Work to complete:
Exclude all pictures from your copy of the data below, which should otherwise match exactly.

Input data:
* * *
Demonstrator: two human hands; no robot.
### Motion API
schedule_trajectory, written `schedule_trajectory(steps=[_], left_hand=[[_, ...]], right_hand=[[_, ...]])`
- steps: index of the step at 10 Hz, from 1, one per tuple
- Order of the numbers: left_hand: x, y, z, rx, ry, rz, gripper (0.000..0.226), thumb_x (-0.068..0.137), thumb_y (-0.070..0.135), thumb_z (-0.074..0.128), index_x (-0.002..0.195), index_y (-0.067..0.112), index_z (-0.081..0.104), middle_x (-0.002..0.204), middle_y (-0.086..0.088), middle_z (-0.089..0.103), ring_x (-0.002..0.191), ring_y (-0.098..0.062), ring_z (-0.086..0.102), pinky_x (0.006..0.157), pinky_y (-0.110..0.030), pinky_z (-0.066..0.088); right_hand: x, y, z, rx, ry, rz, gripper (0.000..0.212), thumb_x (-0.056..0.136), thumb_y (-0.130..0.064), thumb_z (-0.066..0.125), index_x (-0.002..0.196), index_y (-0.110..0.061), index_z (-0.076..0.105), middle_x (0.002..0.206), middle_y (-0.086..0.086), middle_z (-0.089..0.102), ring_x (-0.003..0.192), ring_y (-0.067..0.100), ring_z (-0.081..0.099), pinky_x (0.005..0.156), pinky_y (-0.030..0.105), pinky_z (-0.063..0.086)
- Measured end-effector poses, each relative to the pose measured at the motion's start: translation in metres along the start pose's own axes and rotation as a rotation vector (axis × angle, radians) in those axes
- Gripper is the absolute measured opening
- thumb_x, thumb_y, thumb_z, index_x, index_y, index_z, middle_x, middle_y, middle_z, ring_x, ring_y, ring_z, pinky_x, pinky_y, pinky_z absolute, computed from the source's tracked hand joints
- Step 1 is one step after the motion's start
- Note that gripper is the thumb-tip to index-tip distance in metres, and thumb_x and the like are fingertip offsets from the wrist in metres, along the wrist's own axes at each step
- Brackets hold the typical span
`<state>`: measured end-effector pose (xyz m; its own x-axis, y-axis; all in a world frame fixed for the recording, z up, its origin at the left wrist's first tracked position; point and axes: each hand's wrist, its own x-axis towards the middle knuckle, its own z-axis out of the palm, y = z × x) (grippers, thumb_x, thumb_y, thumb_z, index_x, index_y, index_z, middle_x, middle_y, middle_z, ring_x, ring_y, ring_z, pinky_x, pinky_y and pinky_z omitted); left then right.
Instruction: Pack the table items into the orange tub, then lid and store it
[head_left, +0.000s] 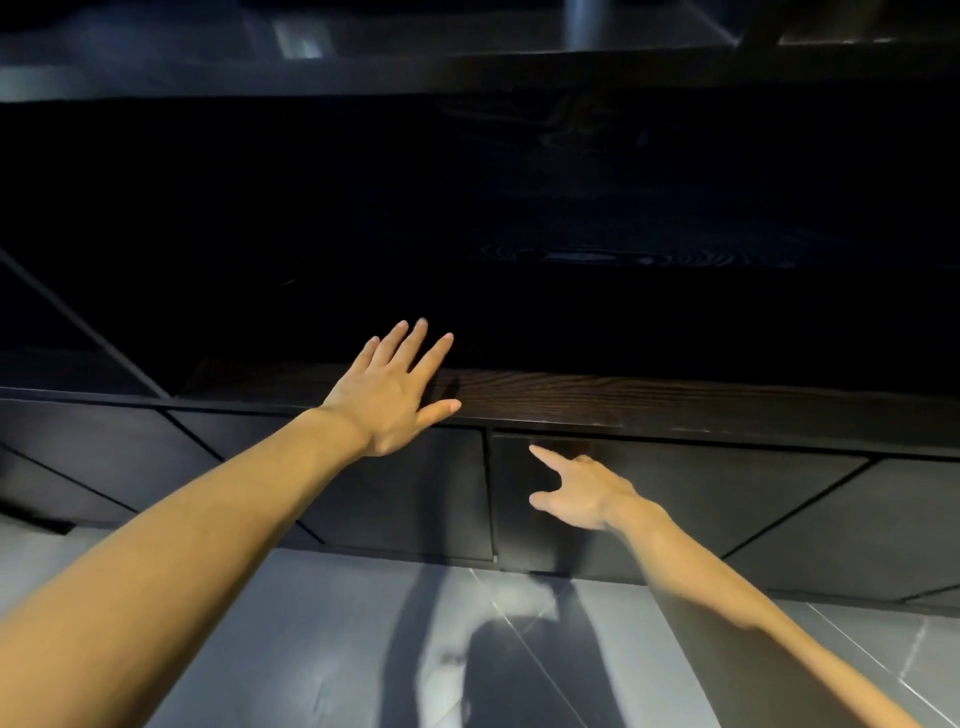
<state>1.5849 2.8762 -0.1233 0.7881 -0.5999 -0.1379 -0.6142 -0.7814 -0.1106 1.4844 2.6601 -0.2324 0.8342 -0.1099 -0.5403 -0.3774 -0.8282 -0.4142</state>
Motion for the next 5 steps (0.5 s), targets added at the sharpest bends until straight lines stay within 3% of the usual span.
schedule_trajectory(steps=[1, 2, 3, 4, 5], left_hand=[[-0.01, 0.001, -0.01, 0.035, -0.001, -0.01, 0.074, 0.089, 0.062, 0.019, 0.142, 0.026, -0.016, 0.154, -0.008, -0.015, 0.141, -0.024, -0.016, 0.114, -0.039, -0.003], [-0.02, 0.006, -0.028, 0.031, 0.0, -0.034, 0.073, 0.089, 0.061, 0.02, 0.143, 0.026, -0.015, 0.154, -0.007, -0.015, 0.141, -0.024, -0.016, 0.114, -0.038, -0.004], [-0.03, 0.02, -0.053, 0.034, 0.029, -0.049, 0.072, 0.09, 0.061, 0.02, 0.143, 0.026, -0.015, 0.154, -0.007, -0.015, 0.141, -0.024, -0.015, 0.114, -0.039, -0.003], [-0.036, 0.045, -0.081, 0.025, 0.089, -0.071, 0.073, 0.09, 0.06, 0.02, 0.143, 0.025, -0.015, 0.155, -0.008, -0.014, 0.141, -0.024, -0.014, 0.114, -0.04, -0.002], [-0.046, 0.074, -0.11, -0.035, 0.115, -0.072, 0.074, 0.09, 0.06, 0.022, 0.143, 0.025, -0.014, 0.155, -0.007, -0.013, 0.141, -0.024, -0.013, 0.114, -0.04, -0.001]], right_hand=[[0.002, -0.002, -0.005, 0.012, -0.029, -0.001, 0.071, 0.083, -0.051, 0.049, 0.142, -0.051, 0.009, 0.154, 0.013, 0.019, 0.141, 0.028, 0.018, 0.108, 0.044, 0.027], [-0.007, -0.002, 0.0, -0.005, -0.027, 0.017, 0.078, 0.084, -0.048, 0.051, 0.145, -0.044, 0.002, 0.155, 0.018, 0.007, 0.144, 0.029, -0.006, 0.114, 0.05, 0.006], [-0.036, -0.002, -0.011, 0.041, 0.008, 0.016, 0.08, 0.088, -0.038, 0.053, 0.145, -0.04, -0.003, 0.156, 0.015, -0.007, 0.143, 0.029, -0.014, 0.113, 0.049, 0.012], [-0.077, 0.0, -0.052, 0.034, 0.055, -0.08, 0.073, 0.091, -0.032, 0.05, 0.147, -0.036, 0.003, 0.157, 0.009, -0.002, 0.144, 0.027, -0.007, 0.109, 0.043, 0.023], [-0.125, -0.005, -0.097, -0.012, 0.216, -0.243, 0.07, 0.092, -0.036, 0.049, 0.147, -0.036, 0.006, 0.157, 0.006, 0.009, 0.144, 0.023, 0.004, 0.111, 0.042, 0.023]])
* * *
Response area:
Demonstrator: two human hands; no robot.
### Motion API
schedule_trajectory, written `schedule_trajectory(steps=[_], left_hand=[[_, ...]], right_hand=[[_, ...]])`
- steps: index of the step at 10 Hz, from 1, one per tuple
- Order of the numbers: left_hand: x, y, z, rx, ry, rz, gripper (0.000..0.226), thumb_x (-0.068..0.137), thumb_y (-0.070..0.135), thumb_z (-0.074..0.128), index_x (-0.002..0.195), index_y (-0.067..0.112), index_z (-0.081..0.104), middle_x (-0.002..0.204), middle_y (-0.086..0.088), middle_z (-0.089..0.103), ring_x (-0.002..0.191), ring_y (-0.098..0.062), ring_z (-0.086..0.102), pinky_x (0.006..0.157), pinky_y (-0.110..0.030), pinky_z (-0.066..0.088); right_hand: x, y, z, rx, ry, rz, gripper (0.000..0.212), thumb_x (-0.056..0.136), thumb_y (-0.130..0.064), thumb_z (-0.066..0.125), index_x (-0.002..0.196), index_y (-0.110..0.061), index_z (-0.076..0.105), middle_x (0.002..0.206), middle_y (-0.086..0.086), middle_z (-0.089..0.102), ring_x (-0.003..0.192), ring_y (-0.067..0.100), ring_z (-0.081..0.099), pinky_x (0.005..0.156), pinky_y (-0.030..0.105), pinky_z (-0.063..0.086)
- Measured end-effector poses, each relative to the pose measured at the motion's start: translation in metres along the start pose's own axes and rotation as a rotation vector (axis × angle, radians) in those axes
- Gripper is the absolute measured opening
- thumb_x, thumb_y, thumb_z, index_x, index_y, index_z, middle_x, middle_y, middle_z, ring_x, ring_y, ring_z, pinky_x, pinky_y, pinky_z absolute, computed from the source's tracked hand joints
- Step 1 is one step after the motion's start
- Note that gripper is the thumb-tip to index-tip distance in metres, and thumb_x and the like are fingertip offsets from the wrist in metres, along the wrist's own axes at each step
- Brackets hold the typical span
`<state>`: measured end-effector pose (xyz m; its own x-axis, y-axis; all in a world frame fixed for the recording, z up, its origin at the left wrist's first tracked position; point and axes: each hand's wrist, its own x-axis towards the middle knuckle, its own z-axis out of the palm, y = z × x) (grippers, thumb_x, thumb_y, thumb_z, index_x, index_y, index_z, middle_x, middle_y, middle_z, ring_x, ring_y, ring_z, pinky_x, pinky_y and pinky_z omitted); left then right.
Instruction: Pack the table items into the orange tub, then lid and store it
[head_left, +0.000s] 
<state>1.5849 2.8762 -0.1233 0.7881 -0.5999 -0.1379 -0.6142 -0.7814 -0.1106 1.4844 2.6601 -0.2324 0.8342 -0.1099 -0.5403 -0.3774 -0.8282 -0.4142</state>
Motion for the next 5 steps (0.5 s), targets added at the sharpest bends until straight lines stay within 3% of the usual span.
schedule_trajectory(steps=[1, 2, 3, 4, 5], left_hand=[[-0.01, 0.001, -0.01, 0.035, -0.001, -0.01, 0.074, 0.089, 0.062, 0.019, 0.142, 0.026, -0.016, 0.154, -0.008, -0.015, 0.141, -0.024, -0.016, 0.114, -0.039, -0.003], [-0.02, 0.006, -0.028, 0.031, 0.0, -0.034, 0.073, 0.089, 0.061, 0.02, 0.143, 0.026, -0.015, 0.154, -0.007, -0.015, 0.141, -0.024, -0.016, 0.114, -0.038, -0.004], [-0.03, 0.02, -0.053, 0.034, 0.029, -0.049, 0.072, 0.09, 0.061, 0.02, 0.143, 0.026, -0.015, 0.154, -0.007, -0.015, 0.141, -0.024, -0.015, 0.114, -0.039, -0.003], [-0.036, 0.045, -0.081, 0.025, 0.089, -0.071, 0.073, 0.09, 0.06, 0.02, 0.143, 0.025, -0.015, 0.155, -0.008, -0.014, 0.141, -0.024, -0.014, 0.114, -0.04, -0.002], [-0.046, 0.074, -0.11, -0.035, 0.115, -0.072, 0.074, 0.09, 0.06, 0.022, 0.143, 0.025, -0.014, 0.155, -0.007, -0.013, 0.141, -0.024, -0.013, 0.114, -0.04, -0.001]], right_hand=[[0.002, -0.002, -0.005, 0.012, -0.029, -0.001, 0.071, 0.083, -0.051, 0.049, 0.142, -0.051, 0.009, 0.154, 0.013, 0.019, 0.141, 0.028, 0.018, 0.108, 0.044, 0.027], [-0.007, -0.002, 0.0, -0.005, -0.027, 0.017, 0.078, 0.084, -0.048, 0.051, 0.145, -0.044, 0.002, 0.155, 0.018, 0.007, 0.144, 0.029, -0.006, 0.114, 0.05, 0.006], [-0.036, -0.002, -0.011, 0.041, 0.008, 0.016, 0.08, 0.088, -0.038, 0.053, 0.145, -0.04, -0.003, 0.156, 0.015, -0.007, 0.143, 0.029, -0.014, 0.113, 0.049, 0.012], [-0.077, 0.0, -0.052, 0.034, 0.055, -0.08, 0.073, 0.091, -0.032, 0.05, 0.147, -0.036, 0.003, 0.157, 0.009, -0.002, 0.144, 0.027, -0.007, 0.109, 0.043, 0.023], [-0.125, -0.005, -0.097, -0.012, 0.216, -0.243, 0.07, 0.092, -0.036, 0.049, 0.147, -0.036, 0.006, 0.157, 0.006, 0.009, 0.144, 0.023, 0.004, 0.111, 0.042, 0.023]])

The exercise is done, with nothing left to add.